One of best nights I’ve spent in Paris was at an underground supper club one winter’s night. We were taken by dear friends to a top secret location (address and details texted during the day of the dinner): we entered through a nondescript door and climbed some stairs. We came into a gorgeous Parisian interior, softly lit and elegantly decorated, filled with a few other diners and delicious smells. Introductions done, seats were taken and then started a flow of phenomenal dishes, I think 12 courses in all, all seamlessly set one after the other on the crisp linen before us. Wines went with every morsel we mouthed and at the end of the evening we were invited to donate as much as we felt was right (an amount was suggested but not enforced).
It remains one of my most magical dining experiences, one I long to re-live as soon as we’re back. But the fact is, with this sort of set-up becoming increasingly popular and pervasive, I mightn’t have to go so far afield. Secret supper clubs are popping up all over Europe and Latin America: apparently the concept has its roots in Cuba, where people would open their homes during the 1990s to earn a little extra income while avoiding government scrutiny.
In London, the trend has had a handful of underground outfits a year or so ago grow to close to 100 these days. Among the newbies is the Old Hat Club. I think this sort of eating appeals on a number of levels: the food will be good (and often adventurous: we ate some crazy good combinations in Paris); there’s the chance to mingle with strangers (but equally no pressure to do so if you don’t want); and above all underground dining delights in the frisson of its sheer secrecy.
Call me crazy but that hush-hush atmosphere is well-represented in this painting by Claude Monet: it’s called Interior, after Dinner and dates from 1868/1869. For most, Monet (1840 – 1926) needs little introduction: we know and love him as the leading member of the Impressionist group, the one who longest practised their principles of absolute fidelity to the visual sensation and painting directly from the object, often outdoors.
Here’s something fun I found while reading for today: Cézanne is said to have said of Monet that he was “only an eye, but my God what an eye!” The description fits this picture well, since it shows how Claude would neglect detail in pursuit of optical verisimilitude.

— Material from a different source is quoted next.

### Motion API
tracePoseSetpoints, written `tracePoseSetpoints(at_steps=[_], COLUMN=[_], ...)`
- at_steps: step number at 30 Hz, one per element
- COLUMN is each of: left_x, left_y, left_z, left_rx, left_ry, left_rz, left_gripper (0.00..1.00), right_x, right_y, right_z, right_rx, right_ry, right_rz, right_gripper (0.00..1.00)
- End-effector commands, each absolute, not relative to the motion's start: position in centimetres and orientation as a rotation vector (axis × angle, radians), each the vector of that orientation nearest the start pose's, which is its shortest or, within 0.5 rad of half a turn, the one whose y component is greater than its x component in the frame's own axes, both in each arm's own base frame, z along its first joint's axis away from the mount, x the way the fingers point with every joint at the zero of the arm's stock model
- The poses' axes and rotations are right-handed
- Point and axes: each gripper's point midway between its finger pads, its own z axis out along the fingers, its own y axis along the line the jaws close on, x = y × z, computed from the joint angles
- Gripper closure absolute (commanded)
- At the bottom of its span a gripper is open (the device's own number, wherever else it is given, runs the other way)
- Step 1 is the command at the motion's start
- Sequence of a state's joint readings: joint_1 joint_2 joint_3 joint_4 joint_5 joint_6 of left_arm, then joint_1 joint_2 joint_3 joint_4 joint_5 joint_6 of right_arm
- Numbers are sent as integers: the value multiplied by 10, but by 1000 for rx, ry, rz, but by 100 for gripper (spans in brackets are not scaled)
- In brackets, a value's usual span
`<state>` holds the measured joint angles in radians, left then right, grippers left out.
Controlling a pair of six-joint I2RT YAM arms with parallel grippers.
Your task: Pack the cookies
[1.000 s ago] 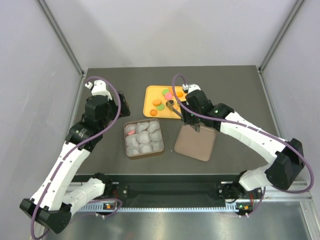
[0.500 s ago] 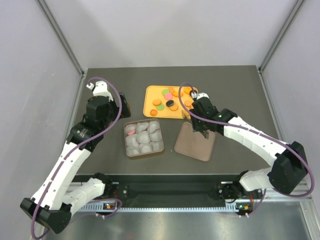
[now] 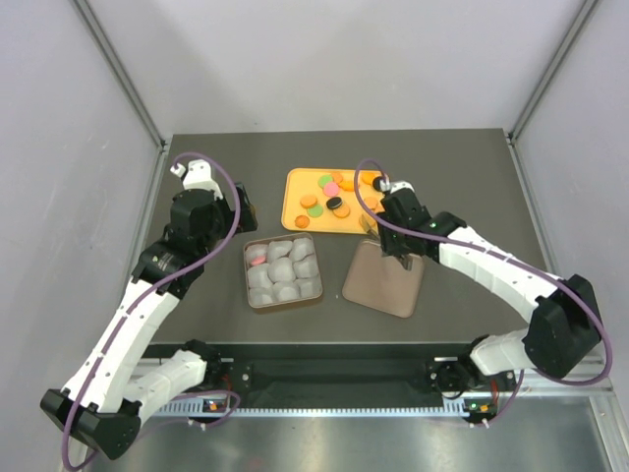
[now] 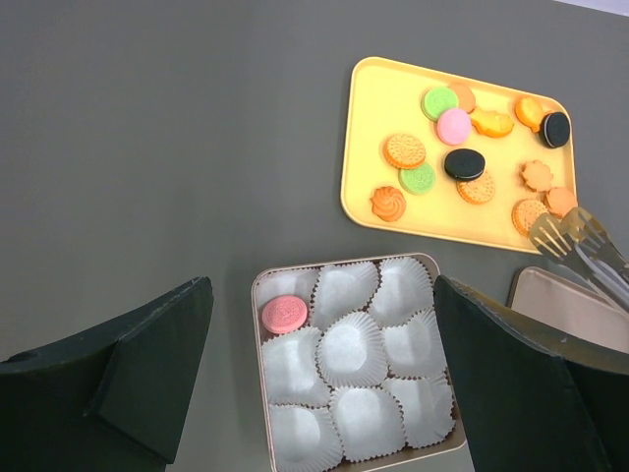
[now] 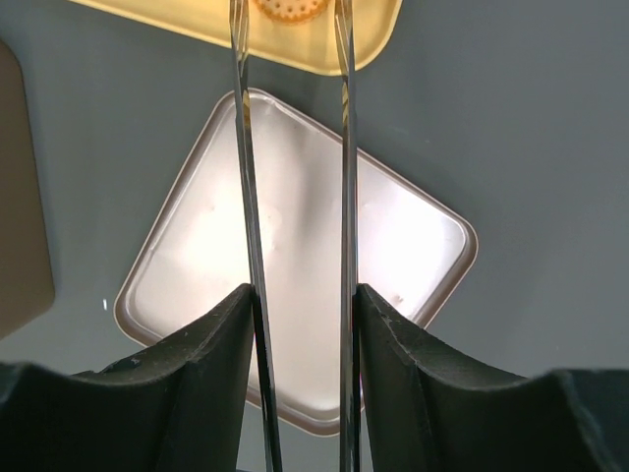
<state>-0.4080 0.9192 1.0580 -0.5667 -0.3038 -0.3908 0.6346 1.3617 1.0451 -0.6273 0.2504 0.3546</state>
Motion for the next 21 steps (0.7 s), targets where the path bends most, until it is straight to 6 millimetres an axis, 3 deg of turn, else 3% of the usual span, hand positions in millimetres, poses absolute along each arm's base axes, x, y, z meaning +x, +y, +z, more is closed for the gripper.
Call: tracePoseSetpoints(at_steps=[1,21], left_x=[299,300], left_y=[-87,-87], left_z=[292,291], left_rx=[-183,-181], left_ry=[1918,1921], left_rz=[-239,-235], left_gripper=[1,1], right_x=[296,315], right_y=[177,183], right_z=[133,121], right_rx=[-243,-244], right_ry=[2434,2460], right_rz=[131,137], right_gripper=[56,55])
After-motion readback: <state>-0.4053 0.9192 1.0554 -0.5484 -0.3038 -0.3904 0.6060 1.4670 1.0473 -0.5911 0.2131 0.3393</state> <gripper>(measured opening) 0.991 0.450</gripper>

Even though this is an early-ish work (before his Impressionism proper took flight), here he’s still after an atmosphere as opposed to fussing over form.
A man stands at the fire, leaning loosely on the mantel and seemingly looking in our direction. Two women sit facing one another: one’s engaged in some needlework, the other has her back to us. There’s an air of instant intimacy in the grouping, gathered off to the side of the snapshot. Two cups and a pot sit on the table and a gorgeous lamp glows brightly above it. Just before painting this, Monet had met Manet, whose work he had earlier admired. There is certainly the feel of thorough Manet modernity here, the fresh sense of actual life as it was lived in that day. Best is the shrouded sense we get: the demi-darkness that only let’s us in so far. A secret supper, if ever I saw one.
You nailed the mood of the painting exactly. The mention of the “Interior” itself in the title suggests the same tone of secrecy. Although the lamp gives off a warm glow, the painting is enveloped in shadows, which appear to extend from the painting and settle over the observer as well. I feel it is only right to lower my own voice in the presence of the painting. We are left to question their conversation, as we have little to read from their faces and relaxed body positions. Despite the fact that there is an open chair at the table, I don’t feel as if we are welcome to sit and listen.
I so agree about the chair! Hadn’t thought of that… but it is indeed angled away from us. And yes, I also think the blanked out faces makes it more “interior” and mysterious still. What do you read from their gestures and poses?
From their poses I can assume that they are each lost in their own thoughts, yet still holding a conversation. The man appears nonchalant with his hand on his hip and downward gaze, leaning against the mantle even though there is an open chair at the table. It is interesting to think that they all hold secrets of their own.